For many in the dog world, Schreiber explains, pet day care is no more of a luxury than preschool. Buying high-end dog food feels no more frivolous than serving organic fruits and vegetables; Prozac for the pup no more outrageous than Ritalin for the teenager.
“When we were growing up, I had an American Eskimo [dog],” Schreiber says. “We didn’t get him fixed, we fed him the grossest food. We didn’t know better. Today we do … and people want to do what’s best for them … their dogs are like their children. They’re definitely members of the family.”
And here, dear readers, some of you are rolling your eyes. Wagtime, it seems to you, is the latest example of American excess, the follies of self-absorbed urban yuppies. Add it to the list of jaw-dropping true dog stories – puppy facials, Chihuahua birthday parties, robes offered to weary canine travelers at the posh W Hotel chain – as proof that priorities are out of whack.
Others of you, however, are smiling at the thought of the Wagtime wards wiggling and wagging in that delighted, exuberant, puppy dog way. You probably live in one of the 60 percent of American households with pets. Almost half of you, according to the American Veterinary Medical Association, consider your dog or cat a family member, and another 40 percent describe the animal as a companion.
Perhaps you’re not the doggy day-care type yourself, and perhaps you live in the suburbs and believe that office-bound city dwellers should not own a dog. But you understand the inclination – after all, the American Animal Hospital Association found that 83 percent of you call yourself your pet’s “mommy” or “daddy.”

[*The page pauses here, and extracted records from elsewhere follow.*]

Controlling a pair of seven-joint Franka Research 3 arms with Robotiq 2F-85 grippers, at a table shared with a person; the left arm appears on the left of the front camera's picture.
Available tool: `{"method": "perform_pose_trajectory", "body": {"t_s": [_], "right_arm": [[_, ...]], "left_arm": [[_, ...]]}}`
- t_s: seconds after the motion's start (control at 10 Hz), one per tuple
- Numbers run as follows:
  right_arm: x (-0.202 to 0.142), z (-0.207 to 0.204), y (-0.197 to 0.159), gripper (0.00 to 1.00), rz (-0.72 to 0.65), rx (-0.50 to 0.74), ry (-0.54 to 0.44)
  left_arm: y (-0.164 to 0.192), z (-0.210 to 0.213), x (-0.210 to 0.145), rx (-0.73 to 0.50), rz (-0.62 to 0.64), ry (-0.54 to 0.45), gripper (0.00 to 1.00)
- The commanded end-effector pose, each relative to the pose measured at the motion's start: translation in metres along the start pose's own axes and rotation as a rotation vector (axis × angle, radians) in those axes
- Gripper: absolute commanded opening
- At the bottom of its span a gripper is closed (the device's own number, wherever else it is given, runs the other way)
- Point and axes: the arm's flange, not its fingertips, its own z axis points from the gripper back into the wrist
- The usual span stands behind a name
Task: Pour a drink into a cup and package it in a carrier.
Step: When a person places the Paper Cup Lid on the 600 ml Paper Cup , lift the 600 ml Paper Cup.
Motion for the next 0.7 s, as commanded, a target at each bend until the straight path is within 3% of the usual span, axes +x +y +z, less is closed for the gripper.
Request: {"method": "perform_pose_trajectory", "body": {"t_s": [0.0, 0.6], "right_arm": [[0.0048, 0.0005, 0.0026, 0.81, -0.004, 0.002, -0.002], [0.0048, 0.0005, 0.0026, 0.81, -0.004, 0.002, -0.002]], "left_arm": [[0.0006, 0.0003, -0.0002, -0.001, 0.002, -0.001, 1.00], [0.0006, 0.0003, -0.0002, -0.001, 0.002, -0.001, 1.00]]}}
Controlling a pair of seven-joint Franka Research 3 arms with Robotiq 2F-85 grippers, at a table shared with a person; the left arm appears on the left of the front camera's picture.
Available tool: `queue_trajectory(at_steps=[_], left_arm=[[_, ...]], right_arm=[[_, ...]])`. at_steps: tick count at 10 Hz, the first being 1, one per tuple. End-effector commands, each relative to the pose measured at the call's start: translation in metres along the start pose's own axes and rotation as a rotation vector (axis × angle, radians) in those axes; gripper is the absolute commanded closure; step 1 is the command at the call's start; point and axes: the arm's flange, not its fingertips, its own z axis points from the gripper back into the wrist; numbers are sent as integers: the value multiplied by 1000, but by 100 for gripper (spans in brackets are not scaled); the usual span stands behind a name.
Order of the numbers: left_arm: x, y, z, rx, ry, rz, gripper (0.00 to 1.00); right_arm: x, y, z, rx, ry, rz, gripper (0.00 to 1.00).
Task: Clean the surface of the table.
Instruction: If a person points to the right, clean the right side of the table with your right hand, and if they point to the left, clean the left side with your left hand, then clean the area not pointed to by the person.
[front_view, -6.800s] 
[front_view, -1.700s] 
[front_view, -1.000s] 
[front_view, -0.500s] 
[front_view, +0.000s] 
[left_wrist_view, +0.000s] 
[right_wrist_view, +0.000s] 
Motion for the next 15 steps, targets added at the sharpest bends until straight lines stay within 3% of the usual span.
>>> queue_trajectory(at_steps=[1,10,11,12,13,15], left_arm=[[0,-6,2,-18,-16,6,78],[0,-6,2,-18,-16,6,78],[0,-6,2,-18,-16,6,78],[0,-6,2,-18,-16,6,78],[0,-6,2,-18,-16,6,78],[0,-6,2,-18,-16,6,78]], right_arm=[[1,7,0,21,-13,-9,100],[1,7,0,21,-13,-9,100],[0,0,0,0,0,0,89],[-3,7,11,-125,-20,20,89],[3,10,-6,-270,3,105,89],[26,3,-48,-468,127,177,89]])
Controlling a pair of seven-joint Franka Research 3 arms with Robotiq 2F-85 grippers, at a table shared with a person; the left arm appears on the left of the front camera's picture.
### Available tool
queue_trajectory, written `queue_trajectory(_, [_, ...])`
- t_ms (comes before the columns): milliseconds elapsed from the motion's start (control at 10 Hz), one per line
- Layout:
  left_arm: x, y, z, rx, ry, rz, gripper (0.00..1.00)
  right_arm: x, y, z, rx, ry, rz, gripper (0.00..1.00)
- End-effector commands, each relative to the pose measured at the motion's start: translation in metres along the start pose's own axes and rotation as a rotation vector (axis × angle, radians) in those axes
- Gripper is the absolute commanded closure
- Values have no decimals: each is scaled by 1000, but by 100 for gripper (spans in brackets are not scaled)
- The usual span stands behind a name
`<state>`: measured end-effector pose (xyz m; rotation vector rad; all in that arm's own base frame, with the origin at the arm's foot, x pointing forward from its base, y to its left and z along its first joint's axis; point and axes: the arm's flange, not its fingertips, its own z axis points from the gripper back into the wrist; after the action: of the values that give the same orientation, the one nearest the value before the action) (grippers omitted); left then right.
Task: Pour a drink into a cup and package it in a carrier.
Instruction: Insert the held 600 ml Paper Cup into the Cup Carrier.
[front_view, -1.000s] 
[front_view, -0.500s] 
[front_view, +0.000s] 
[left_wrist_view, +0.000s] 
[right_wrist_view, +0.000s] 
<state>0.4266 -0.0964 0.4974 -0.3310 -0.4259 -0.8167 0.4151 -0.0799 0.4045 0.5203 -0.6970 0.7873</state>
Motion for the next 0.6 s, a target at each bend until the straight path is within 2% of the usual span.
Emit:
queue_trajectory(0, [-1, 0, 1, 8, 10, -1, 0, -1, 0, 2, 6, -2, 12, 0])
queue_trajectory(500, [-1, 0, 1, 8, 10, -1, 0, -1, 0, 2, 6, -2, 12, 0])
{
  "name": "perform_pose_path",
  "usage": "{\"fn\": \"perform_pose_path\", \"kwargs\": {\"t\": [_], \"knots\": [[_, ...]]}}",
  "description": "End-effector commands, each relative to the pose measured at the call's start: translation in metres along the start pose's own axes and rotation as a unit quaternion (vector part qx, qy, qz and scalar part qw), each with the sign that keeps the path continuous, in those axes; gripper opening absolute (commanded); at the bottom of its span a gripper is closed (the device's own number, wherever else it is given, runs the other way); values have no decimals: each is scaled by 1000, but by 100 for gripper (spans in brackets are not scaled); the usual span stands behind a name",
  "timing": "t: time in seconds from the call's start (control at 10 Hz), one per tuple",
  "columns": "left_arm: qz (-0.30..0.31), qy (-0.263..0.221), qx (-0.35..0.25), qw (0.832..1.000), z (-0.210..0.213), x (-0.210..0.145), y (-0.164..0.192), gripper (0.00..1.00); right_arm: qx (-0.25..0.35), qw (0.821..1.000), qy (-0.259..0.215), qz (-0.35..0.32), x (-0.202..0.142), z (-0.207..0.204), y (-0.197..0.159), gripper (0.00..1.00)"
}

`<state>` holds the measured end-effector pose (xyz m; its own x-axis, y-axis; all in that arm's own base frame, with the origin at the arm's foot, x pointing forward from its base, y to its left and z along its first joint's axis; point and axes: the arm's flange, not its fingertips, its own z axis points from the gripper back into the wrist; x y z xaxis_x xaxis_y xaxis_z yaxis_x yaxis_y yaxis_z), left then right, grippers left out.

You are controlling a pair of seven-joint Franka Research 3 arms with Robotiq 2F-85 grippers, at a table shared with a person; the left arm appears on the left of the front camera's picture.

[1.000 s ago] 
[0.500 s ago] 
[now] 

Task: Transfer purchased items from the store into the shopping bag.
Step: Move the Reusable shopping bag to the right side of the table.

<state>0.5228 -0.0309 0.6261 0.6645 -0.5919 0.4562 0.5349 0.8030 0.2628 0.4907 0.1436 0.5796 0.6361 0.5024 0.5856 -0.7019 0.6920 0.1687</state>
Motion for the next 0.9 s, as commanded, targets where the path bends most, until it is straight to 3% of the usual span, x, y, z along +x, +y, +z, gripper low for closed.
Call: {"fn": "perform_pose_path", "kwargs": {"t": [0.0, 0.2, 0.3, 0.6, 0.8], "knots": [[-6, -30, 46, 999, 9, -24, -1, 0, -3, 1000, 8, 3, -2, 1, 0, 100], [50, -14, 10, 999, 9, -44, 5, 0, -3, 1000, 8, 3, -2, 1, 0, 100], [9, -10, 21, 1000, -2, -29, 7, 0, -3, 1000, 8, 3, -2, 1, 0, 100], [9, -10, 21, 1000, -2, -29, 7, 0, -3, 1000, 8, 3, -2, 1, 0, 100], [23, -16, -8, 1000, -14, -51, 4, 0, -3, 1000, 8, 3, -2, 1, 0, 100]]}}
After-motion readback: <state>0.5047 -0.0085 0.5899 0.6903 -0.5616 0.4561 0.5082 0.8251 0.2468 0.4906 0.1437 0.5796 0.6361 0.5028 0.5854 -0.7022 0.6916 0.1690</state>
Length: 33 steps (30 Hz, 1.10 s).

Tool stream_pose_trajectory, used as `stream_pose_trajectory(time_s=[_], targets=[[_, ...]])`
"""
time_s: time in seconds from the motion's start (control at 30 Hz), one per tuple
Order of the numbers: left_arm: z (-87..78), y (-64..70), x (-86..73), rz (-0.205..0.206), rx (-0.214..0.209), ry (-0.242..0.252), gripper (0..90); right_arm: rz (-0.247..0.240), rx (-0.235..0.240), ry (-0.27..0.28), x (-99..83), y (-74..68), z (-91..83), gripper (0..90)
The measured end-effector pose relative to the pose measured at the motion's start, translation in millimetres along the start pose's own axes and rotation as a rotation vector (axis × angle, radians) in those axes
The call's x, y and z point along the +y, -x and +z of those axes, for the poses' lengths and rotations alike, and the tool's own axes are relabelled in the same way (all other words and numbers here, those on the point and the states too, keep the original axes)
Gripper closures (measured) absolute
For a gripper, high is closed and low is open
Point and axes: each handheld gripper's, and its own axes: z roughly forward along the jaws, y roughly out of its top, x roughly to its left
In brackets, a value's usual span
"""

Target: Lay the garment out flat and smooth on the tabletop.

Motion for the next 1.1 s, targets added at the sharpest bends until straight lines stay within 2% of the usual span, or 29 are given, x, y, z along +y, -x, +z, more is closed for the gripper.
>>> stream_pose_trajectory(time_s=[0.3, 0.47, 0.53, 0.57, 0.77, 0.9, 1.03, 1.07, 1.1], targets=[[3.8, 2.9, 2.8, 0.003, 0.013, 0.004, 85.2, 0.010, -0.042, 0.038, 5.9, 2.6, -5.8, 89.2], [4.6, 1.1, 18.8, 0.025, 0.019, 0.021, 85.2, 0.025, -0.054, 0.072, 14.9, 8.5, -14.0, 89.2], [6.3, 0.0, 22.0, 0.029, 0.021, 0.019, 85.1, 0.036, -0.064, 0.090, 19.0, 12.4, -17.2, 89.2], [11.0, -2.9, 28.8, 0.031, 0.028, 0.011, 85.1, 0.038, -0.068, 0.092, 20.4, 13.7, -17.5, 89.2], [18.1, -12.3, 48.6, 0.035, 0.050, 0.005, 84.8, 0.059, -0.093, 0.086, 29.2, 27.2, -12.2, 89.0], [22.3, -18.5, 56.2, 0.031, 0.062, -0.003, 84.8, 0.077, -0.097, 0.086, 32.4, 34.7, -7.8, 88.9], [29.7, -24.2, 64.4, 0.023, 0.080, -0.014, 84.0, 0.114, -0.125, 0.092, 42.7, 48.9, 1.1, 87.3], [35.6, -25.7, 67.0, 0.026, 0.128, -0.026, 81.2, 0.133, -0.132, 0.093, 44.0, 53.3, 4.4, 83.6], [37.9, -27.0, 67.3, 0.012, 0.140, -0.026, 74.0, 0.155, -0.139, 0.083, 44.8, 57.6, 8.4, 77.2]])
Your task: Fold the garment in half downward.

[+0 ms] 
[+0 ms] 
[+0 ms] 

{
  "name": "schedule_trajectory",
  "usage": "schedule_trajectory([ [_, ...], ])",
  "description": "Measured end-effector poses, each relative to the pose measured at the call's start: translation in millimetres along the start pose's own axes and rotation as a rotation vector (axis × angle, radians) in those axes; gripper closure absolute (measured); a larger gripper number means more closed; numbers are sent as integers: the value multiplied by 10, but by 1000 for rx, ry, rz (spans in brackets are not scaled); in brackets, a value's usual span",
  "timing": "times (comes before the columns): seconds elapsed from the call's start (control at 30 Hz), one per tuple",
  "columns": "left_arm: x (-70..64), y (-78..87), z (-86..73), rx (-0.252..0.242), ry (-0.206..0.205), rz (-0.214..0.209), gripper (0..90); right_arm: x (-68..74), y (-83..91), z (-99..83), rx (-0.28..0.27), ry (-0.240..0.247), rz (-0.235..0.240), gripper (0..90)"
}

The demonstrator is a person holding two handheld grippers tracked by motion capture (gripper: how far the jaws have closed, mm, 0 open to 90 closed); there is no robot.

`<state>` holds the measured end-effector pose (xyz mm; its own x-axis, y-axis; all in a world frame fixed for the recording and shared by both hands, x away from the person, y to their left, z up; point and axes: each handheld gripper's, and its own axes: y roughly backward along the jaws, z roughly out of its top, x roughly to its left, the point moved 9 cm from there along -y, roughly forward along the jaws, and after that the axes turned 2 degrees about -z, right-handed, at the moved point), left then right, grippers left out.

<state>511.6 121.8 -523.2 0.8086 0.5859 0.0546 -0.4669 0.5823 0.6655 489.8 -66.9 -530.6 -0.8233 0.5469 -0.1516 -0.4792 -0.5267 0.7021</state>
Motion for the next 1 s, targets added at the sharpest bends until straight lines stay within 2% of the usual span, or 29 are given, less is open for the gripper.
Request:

Most of you, though, will have some gut reaction to Wagtime. And this is because it represents something larger than itself – a widespread cultural trend, a phenomenon that could easily be called America’s pet revolution.
This revolution is bolstered by the country’s exploding pet population, which James Serpell, of the University of Pennsylvania’s School of Veterinary Medicine, estimates has increased threefold since the 1960s. It is spurred on by the apparently recessionproof pet industry, which has grown to $46 billion this year from $17 billion in 1994, according to the American Pet Products Association. (This isn’t a coastal phenomenon, by the way. You Midwestern pet owners outspend Northeasterners by more than $1 billion.) And while many experts say there are deep roots to our pet obsession, there is something substantially different about the role we now give to the animals that share our homes.
This is particularly true for the slobbering, shedding king of pets – the domesticated American dog.
Although there are more cats than dogs in the US – 93.6 million compared with 77.5 million, according to the American Pet Products Association – about half of American households have dogs, compared with the approximately 30 percent with cats. (This is because cat owners are likely to have more than one.) And perhaps because of the dog’s more public status, or because of the positive personality traits we attach to the canine (there’s a reason a Gallup poll found that 26 percent of cat owners describe themselves as “dog people”), it is the dog that has nuzzled his way to the forefront of our pet revolution. Love him or hate him, Fido is changing American society – in ways municipal and medical, emotional and economic, social and scientific – as never before.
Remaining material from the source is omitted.